— EXERCISE DESCRIPTION —
Find the word "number" in the data. Return every line where it appears.
BEGIN
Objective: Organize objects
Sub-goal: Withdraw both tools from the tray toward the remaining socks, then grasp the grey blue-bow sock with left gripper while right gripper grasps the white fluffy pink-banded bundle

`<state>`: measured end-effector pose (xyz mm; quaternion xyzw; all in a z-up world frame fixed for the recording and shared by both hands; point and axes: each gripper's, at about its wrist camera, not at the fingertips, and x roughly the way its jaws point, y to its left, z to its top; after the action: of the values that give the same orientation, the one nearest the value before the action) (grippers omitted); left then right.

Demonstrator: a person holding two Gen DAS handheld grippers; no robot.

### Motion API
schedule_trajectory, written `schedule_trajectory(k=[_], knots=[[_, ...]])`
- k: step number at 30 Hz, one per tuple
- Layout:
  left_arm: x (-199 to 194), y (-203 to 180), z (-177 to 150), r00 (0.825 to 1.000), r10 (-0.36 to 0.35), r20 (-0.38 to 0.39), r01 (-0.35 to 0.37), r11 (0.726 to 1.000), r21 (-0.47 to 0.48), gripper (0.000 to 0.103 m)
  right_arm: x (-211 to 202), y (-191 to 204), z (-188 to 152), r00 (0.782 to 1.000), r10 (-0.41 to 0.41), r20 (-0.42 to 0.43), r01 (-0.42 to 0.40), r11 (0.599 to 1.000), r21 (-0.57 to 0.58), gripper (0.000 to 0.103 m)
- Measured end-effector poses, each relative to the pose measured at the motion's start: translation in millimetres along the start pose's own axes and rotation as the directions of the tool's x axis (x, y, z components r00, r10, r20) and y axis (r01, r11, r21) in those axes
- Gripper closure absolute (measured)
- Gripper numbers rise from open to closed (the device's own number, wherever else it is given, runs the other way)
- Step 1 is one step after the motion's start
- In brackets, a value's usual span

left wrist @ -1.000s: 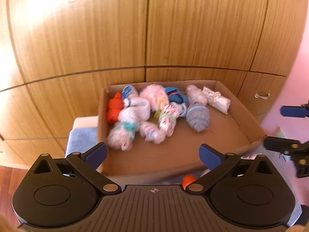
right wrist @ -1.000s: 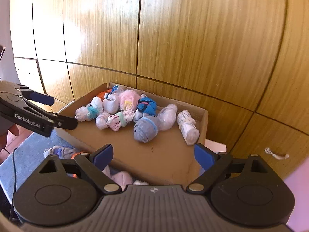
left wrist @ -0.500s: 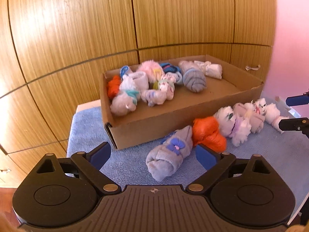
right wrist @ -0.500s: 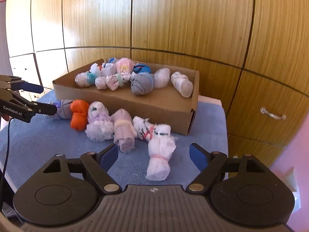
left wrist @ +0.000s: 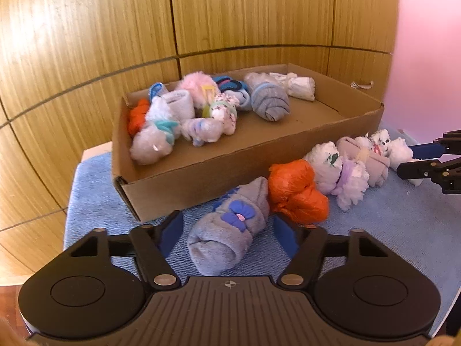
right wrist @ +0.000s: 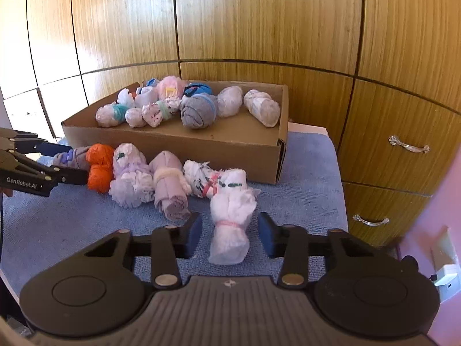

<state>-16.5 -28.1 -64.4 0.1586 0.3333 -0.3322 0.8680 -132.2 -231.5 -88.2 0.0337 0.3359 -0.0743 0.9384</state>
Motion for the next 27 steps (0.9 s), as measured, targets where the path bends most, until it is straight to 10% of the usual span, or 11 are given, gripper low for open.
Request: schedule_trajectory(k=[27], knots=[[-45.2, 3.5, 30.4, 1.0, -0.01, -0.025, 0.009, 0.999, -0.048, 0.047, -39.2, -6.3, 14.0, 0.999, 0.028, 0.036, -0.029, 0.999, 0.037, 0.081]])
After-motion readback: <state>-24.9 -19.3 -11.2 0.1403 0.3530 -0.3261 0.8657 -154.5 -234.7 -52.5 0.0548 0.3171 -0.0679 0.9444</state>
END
— SOLUTION FOR THIS PROBLEM —
- k: step number at 30 Hz, one per tuple
- Gripper numbers rise from open to closed (the device's own number, wherever else it is given, runs the other way)

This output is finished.